What is needed ->
Search the data for "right". Return each matching line.

Recorded data ->
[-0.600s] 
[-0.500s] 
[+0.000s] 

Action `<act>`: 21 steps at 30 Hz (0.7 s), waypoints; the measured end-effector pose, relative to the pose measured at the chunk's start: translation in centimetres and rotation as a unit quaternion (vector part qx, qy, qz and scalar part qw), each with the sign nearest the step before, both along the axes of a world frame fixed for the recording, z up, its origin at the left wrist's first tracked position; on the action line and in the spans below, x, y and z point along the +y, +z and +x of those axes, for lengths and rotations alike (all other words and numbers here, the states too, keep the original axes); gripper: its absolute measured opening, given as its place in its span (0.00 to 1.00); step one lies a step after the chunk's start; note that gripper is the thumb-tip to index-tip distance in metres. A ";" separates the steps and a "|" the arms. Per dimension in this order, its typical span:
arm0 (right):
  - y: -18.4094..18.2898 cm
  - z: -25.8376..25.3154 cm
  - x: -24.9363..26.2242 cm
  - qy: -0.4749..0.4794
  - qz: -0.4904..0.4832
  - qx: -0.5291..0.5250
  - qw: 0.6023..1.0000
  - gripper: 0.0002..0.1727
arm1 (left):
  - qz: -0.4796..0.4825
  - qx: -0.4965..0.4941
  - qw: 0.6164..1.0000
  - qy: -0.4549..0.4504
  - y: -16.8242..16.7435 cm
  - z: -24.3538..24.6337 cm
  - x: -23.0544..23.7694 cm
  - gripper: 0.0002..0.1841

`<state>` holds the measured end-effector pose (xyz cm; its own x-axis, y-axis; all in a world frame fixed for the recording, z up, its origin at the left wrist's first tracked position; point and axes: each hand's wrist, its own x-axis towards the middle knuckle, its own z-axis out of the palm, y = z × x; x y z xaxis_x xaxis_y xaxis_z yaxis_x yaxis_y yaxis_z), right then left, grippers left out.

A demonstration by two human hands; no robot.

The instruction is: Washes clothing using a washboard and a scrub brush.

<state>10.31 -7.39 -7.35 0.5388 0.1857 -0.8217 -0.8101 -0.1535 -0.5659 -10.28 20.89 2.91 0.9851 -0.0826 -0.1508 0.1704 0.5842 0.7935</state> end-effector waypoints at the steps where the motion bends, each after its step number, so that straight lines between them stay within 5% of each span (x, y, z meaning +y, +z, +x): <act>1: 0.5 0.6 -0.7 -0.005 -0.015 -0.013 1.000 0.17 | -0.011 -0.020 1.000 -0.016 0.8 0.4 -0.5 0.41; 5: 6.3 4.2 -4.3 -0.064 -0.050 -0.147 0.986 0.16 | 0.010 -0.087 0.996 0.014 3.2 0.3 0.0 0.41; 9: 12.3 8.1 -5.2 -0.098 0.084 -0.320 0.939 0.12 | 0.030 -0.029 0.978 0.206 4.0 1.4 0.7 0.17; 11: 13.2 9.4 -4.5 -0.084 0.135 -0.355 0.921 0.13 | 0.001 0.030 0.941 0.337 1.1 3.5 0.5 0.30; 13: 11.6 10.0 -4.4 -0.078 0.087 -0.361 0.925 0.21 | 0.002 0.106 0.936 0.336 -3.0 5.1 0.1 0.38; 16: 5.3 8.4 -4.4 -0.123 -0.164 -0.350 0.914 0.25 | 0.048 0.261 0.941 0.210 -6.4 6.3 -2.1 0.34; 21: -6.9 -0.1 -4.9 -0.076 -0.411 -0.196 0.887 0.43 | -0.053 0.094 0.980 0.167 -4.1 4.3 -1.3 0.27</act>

Problem solution ->
arm0 (right):
`<state>` holds the measured end-effector pose (xyz cm; its own x-axis, y-axis; all in a world frame fixed for the recording, z up, its origin at the left wrist's first tracked position; point and axes: each hand's wrist, its own x-axis towards the middle knuckle, its own z-axis out of the palm, y = z × x; x y z xaxis_x xaxis_y xaxis_z yaxis_x yaxis_y yaxis_z), right then left, grippers left out.

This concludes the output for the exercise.